▶ **What the task requires**:
Select, from the data, each line where "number" occurs.

________________________________________

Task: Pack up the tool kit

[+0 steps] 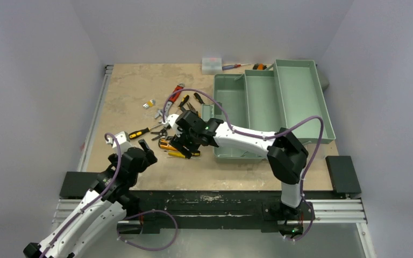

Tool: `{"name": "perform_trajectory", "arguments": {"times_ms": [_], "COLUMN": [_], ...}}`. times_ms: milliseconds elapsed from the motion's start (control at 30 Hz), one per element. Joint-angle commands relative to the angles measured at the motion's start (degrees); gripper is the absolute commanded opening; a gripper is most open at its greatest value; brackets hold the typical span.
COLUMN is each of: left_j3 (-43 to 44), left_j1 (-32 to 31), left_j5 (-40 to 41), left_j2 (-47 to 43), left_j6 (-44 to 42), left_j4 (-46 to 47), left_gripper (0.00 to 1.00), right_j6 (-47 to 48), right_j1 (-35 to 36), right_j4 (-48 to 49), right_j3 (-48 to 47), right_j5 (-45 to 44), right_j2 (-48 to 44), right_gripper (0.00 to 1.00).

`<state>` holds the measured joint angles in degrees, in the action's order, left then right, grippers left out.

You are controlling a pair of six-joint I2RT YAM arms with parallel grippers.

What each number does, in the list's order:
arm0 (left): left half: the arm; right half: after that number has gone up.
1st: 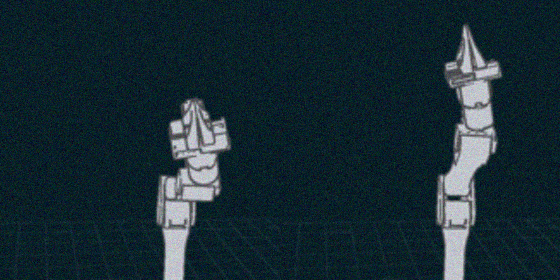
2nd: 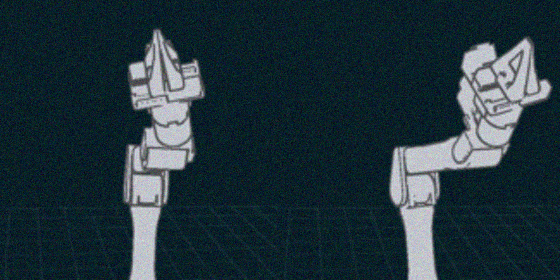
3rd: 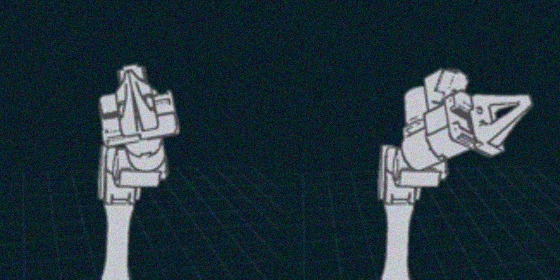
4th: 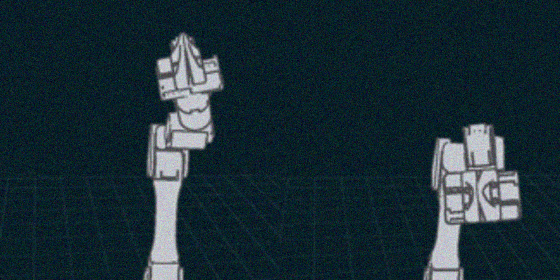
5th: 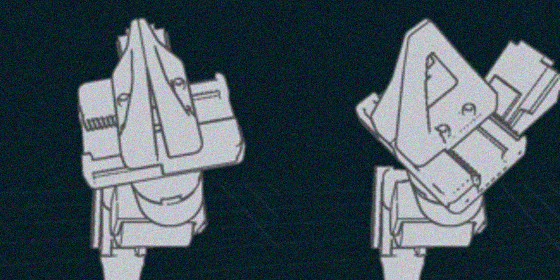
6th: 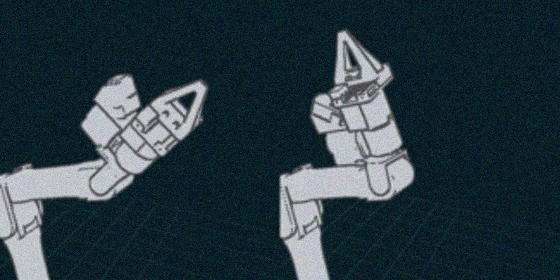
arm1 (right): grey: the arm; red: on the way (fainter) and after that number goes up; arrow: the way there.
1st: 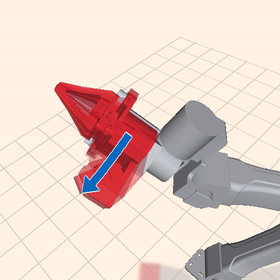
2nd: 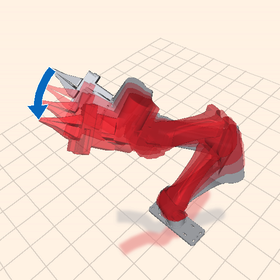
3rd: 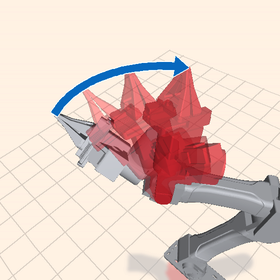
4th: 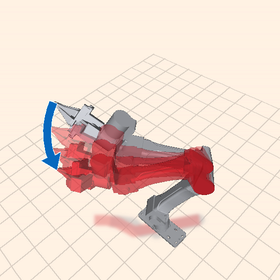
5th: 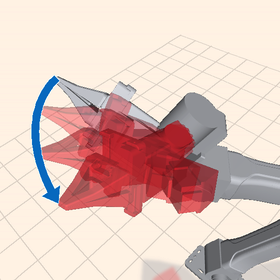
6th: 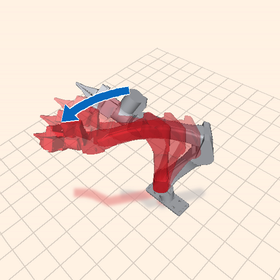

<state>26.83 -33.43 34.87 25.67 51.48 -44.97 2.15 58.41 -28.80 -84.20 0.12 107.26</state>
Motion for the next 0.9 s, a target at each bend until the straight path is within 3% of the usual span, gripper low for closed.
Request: {"name": "perform_trajectory", "arguments": {"times_ms": [0, 333, 600, 867], "left_j3": [-2.33, -3.95, -4.58, -4.83], "left_j1": [0.06, 0.12, 0.05, 0.12], "left_j5": [2.79, 0.81, 0.32, -1.75], "left_j2": [0.81, 1.65, 1.08, 0.88], "left_j6": [-0.76, -3.14, -3.36, -4.9], "left_j4": [5.27, 8.61, 9.31, 10.37], "left_gripper": [0.98, 0.96, 0.95, 0.94], "right_j6": [1.32, 1.87, 1.71, -1.27], "right_j1": [-0.24, -0.27, -0.23, -0.32], "right_j4": [4.47, 4.55, 6.61, 11.62], "right_j3": [-1.79, -2.3, 0.42, 6.15], "right_j5": [-3.92, -5.5, -2.09, -0.97], "right_j2": [3.13, 9.6, 7.67, -2.81], "right_gripper": [0.66, 0.56, 0.2, 0.05]}}
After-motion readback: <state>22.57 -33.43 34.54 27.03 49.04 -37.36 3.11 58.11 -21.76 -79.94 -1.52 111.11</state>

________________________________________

▶ **Worked solution**:
What each number does, in the list's order:
arm0 (left): left half: the arm; right half: after that number has gone up.
arm1 (right): grey: the arm; red: on the way (fainter) and after that number goes up; arrow: the way there.

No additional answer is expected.